In January 2006, billboards featuring Solzhenitsyn’s bearded and benignly beaming face appeared all over Moscow advertising the forthcoming broadcast on state television of a film adaptation of his novel, The First Circle. As his grandfatherly features looked out across the Moscow streets it seemed that the face of sanity and sagacity had finally replaced the ominous portrait of Big Brother: the face of Lenin, Stalin, Khrushchev, Brezhnev, Andropov, et cetera ad nauseam, had finally made way for the irrepressible survivor of the Gulag.
The First Circle premiered on January 29 and ran for ten nights. The first episode was the most watched program in the entire nation, narrowly edging out Arnold Schwarzenegger in Terminator 3. Fifteen million viewers watched each of the ten episodes, seven and a half hours of viewing, shown without commercial breaks. Solzhenitsyn, now eighty-seven, had written the screenplay and narrated long passages. He was also a consultant during the filming, advising the crew on how to recreate the claustrophobic environment of the Gulag. He was pleased with the result, and the film’s director, Gleb Panfilov, reported that Solzhenitsyn had tears in his eyes when he saw the edited version.[iii]
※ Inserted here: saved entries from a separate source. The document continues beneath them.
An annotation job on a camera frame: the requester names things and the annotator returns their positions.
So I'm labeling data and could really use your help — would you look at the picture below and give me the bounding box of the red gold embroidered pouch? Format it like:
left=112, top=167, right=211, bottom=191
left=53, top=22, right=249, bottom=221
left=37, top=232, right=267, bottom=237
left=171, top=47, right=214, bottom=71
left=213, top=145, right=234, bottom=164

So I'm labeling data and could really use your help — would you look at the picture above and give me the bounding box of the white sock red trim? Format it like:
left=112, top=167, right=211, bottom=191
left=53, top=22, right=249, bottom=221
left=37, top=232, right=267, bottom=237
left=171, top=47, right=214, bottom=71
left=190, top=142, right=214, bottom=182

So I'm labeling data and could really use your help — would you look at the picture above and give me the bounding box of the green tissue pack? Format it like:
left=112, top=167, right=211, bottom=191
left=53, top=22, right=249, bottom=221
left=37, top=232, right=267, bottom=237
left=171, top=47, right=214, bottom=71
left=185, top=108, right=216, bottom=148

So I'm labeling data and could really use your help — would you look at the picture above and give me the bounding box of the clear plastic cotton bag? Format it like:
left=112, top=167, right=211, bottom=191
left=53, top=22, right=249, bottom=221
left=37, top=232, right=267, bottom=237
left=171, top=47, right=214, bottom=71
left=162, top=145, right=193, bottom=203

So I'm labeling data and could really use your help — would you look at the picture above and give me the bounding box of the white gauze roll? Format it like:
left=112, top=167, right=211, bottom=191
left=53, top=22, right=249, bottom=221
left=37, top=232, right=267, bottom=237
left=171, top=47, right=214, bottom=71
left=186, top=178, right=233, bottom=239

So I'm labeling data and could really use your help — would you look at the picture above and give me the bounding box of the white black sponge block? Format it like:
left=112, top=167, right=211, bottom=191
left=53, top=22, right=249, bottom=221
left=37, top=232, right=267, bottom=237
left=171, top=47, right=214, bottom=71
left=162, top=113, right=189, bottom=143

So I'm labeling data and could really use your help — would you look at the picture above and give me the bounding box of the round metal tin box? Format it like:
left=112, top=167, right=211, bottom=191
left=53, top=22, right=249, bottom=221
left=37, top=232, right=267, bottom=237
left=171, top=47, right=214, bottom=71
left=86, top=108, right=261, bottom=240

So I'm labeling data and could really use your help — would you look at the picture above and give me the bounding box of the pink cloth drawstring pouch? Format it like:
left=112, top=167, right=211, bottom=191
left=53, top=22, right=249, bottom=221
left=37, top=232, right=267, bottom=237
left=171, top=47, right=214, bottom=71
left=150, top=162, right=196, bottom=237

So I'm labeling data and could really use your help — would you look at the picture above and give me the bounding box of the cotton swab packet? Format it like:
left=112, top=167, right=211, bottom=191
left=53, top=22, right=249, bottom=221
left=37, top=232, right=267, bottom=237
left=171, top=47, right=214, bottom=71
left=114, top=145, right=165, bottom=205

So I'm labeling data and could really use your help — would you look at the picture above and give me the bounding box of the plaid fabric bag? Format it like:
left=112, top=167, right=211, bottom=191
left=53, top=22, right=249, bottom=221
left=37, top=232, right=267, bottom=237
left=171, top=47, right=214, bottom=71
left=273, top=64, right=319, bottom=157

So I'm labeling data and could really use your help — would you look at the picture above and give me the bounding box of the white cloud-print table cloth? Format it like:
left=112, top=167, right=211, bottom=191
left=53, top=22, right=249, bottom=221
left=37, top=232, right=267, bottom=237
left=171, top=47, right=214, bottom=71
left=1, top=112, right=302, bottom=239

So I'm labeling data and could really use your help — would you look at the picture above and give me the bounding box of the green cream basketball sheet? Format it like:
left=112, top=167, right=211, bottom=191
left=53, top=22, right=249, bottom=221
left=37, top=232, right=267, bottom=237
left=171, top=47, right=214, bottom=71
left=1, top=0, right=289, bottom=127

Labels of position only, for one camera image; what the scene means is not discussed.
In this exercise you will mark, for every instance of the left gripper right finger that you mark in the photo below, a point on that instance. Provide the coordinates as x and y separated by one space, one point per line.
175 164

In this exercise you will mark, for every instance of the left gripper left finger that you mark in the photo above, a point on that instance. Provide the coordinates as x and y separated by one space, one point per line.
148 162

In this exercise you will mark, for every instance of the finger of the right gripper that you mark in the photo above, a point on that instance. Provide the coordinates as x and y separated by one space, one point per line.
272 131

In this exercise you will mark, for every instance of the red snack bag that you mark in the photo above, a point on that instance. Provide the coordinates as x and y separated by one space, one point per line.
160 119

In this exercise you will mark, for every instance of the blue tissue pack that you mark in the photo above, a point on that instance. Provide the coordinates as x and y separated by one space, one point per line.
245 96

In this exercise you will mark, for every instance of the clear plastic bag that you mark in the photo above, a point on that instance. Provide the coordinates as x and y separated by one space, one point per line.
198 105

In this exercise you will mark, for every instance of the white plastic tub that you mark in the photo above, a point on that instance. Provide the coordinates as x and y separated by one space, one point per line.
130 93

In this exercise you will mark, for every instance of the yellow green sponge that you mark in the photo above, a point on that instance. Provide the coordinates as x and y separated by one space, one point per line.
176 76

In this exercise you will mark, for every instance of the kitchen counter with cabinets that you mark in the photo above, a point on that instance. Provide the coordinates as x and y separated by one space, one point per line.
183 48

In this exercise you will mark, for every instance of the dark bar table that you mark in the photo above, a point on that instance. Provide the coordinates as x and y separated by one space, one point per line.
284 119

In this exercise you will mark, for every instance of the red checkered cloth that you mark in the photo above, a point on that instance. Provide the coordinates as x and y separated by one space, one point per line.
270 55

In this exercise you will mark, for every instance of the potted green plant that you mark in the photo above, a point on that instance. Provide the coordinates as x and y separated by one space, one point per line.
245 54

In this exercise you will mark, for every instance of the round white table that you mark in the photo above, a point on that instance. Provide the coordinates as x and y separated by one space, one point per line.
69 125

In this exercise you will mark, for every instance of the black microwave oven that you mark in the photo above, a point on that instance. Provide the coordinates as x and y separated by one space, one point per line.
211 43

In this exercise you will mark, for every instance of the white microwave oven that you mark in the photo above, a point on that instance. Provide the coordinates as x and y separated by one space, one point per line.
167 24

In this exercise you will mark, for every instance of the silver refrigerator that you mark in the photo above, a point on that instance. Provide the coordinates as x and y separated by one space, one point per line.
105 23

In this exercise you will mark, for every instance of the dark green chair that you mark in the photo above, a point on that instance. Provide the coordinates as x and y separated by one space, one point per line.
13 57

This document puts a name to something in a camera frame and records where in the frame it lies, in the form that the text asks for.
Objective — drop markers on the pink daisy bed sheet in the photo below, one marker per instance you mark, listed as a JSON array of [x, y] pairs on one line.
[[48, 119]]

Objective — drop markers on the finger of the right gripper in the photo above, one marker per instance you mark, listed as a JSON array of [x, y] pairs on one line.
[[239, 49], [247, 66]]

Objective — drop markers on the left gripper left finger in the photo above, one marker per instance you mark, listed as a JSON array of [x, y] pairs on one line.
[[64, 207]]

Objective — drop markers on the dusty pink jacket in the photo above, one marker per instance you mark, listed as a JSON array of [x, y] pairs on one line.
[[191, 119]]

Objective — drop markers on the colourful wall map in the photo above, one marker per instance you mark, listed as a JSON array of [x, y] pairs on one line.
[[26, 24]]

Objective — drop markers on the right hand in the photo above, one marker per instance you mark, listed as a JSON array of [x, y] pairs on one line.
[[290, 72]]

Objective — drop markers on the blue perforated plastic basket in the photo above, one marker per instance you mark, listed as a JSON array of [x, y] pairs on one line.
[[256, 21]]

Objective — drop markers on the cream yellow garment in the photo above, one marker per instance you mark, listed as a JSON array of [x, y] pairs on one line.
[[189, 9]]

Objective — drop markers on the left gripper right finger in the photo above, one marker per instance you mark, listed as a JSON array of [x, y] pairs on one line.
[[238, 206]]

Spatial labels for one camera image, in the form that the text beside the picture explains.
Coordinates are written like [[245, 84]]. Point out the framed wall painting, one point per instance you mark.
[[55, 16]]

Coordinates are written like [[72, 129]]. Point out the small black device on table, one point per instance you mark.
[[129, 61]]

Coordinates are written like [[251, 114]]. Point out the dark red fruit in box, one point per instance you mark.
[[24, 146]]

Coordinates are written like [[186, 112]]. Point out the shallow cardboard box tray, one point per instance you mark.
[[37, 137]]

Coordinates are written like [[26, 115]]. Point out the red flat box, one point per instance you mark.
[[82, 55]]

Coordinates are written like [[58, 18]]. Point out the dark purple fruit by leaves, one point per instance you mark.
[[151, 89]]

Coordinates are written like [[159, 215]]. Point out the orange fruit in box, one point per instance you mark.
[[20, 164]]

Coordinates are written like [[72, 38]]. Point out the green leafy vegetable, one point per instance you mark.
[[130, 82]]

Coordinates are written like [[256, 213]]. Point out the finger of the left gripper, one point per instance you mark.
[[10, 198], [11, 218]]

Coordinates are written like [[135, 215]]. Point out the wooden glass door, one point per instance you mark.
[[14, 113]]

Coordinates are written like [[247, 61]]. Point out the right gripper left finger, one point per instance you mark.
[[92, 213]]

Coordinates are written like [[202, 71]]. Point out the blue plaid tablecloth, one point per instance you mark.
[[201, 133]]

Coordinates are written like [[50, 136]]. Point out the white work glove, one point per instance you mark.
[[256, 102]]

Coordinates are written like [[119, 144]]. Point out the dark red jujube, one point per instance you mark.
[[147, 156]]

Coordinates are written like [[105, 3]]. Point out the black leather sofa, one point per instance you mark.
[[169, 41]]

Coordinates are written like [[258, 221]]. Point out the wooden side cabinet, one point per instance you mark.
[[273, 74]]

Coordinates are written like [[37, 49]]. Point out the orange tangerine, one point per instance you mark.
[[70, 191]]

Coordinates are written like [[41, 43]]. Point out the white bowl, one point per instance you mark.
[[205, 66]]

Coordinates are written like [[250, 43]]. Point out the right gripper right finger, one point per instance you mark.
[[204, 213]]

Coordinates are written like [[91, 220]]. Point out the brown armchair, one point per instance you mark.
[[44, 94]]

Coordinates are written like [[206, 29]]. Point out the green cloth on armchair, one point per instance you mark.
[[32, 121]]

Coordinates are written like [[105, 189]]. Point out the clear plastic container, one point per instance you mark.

On June 5, 2007, President Putin signed a decree honouring Solzhenitsyn “for exemplary achievements in the area of humanitarian activities”. Responding to news of the award on her husband’s behalf, Natalia Solzhenitsyn told reporters that he hoped that Russia would “learn from the lessons of destroying itself in the twentieth century and never repeat it.”[iv] Solzhenitsyn’s failing health prevented his being able to attend the pomp and circumstance of the official awards ceremony at a hall in the Kremlin on 12 June, his wife once again serving as his representative. Yet, later the same day, as a mark of respect, Putin visited Solzhenitsyn’s residence to present the award in person. According to Russian press reports, the two men discussed Solzhenitsyn’s ideas about the political situation in contemporary Russia at some length.[v]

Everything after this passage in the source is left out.